NexGen clients still want a trusted advisor, she added, but they want it to be more of a partnership. They want to ask questions and be informed.

On the other hand, McKinnon said, the traditional two-hour in-person consultation won’t appeal to most NexGen clients. “YouTube is a must,” she said. “The amount of people finding financial advice on YouTube has dramatically increased.” She suggested that advisory firms should create short, informative YouTube clips—five- to seven-minute informal videos that “teach about financial topics.”

Pressed further about recommended resources, Doder insisted there is no single all-purpose resource.
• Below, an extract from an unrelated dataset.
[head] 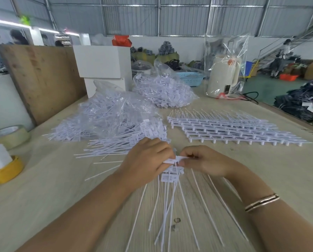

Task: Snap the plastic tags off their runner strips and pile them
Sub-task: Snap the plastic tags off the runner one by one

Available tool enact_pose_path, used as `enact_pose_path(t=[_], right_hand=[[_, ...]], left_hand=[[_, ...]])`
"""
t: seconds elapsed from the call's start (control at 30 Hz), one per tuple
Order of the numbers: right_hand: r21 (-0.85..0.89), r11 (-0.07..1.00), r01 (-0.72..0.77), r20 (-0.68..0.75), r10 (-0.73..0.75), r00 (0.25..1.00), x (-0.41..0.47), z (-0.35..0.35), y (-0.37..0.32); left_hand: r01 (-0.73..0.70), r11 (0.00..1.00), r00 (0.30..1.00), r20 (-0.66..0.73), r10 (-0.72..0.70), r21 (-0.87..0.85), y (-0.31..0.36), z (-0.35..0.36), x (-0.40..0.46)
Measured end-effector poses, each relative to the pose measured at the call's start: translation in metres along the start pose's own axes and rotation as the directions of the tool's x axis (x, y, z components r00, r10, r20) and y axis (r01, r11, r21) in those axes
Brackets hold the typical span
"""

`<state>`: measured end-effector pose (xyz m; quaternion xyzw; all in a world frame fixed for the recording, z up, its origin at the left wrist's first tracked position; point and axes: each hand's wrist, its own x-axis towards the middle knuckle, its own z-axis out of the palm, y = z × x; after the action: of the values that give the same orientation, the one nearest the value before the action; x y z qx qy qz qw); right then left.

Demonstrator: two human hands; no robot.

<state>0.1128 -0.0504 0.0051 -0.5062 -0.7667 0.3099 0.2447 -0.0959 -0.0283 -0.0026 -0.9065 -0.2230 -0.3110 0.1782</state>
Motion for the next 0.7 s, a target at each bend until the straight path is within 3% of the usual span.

Part of her job, she said, is finding out what each client wants to know more about and then providing sources that support their needs.

Insatiable Appetite For Info

Simonoff asked: Is there a dichotomy between young folks’ complex needs and their almost insatiable appetite for information?
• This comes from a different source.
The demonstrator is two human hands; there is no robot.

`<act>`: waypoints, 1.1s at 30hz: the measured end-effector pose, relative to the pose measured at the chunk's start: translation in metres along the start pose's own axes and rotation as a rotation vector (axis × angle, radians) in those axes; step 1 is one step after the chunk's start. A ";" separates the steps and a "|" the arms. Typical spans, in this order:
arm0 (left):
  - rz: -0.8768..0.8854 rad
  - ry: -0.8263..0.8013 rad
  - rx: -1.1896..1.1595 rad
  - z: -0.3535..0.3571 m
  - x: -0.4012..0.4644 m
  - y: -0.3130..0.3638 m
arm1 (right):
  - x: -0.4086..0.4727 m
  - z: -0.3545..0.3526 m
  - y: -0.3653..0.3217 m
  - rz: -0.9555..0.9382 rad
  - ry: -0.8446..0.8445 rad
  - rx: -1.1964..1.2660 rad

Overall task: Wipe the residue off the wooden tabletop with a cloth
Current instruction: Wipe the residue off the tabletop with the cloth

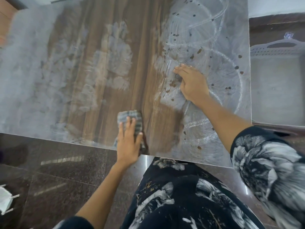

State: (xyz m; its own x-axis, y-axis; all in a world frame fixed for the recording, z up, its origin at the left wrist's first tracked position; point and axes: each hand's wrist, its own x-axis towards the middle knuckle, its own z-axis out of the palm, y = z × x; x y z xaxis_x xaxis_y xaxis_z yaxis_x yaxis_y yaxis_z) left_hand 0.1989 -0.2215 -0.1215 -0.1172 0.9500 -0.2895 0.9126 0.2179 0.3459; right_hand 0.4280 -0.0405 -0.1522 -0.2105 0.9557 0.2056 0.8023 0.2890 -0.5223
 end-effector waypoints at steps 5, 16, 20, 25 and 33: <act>-0.145 -0.008 0.069 0.022 -0.008 0.038 | 0.001 -0.002 -0.002 0.019 -0.010 -0.011; 0.482 -0.161 0.298 0.057 -0.022 0.104 | 0.002 -0.005 -0.001 0.132 0.146 0.045; 0.297 -0.059 0.148 0.027 0.071 0.096 | 0.007 -0.007 -0.001 0.203 0.191 0.042; -0.044 0.027 0.065 0.004 0.124 0.073 | 0.007 -0.005 0.000 0.190 0.181 0.022; 0.424 -0.066 0.236 0.029 0.088 0.115 | 0.010 0.001 0.005 0.245 0.197 0.025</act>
State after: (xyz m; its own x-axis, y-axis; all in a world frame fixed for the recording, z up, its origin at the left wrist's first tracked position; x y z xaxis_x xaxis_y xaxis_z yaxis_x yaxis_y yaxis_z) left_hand 0.3052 -0.1196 -0.1327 0.3018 0.9262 -0.2258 0.9394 -0.2486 0.2359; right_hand 0.4292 -0.0300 -0.1532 0.1019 0.9687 0.2264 0.8014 0.0549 -0.5956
The kind of information NexGen clients want may be complex, but it should never be time consuming, said McKinnon, adding, “They more appreciate back-of-the-envelope financial planning.”

In fact, she stressed the importance of getting a firm’s compliance team “on board with texting and using apps.” NexGen clients want answers by text or with a seven-minute or shorter video message.

In this way, the whole business model could be built around periodically touching base in short bursts—a “series of small touch points, maybe 15 minutes or less at a time, throughout the year,” said McKinnon.

It’s essential to clearly articulate service parameters, said Doder, and “don’t provide services the client doesn’t really want or need.” If they want more later, renegotiate terms.

“We have to stop thinking in terms of the tasks that we do and think more about the outcome of the tasks, their value,” McKinnon stressed. Sometimes, she added, advisors forget to tell clients why they make certain recommendations. That won’t connect with the NexGen.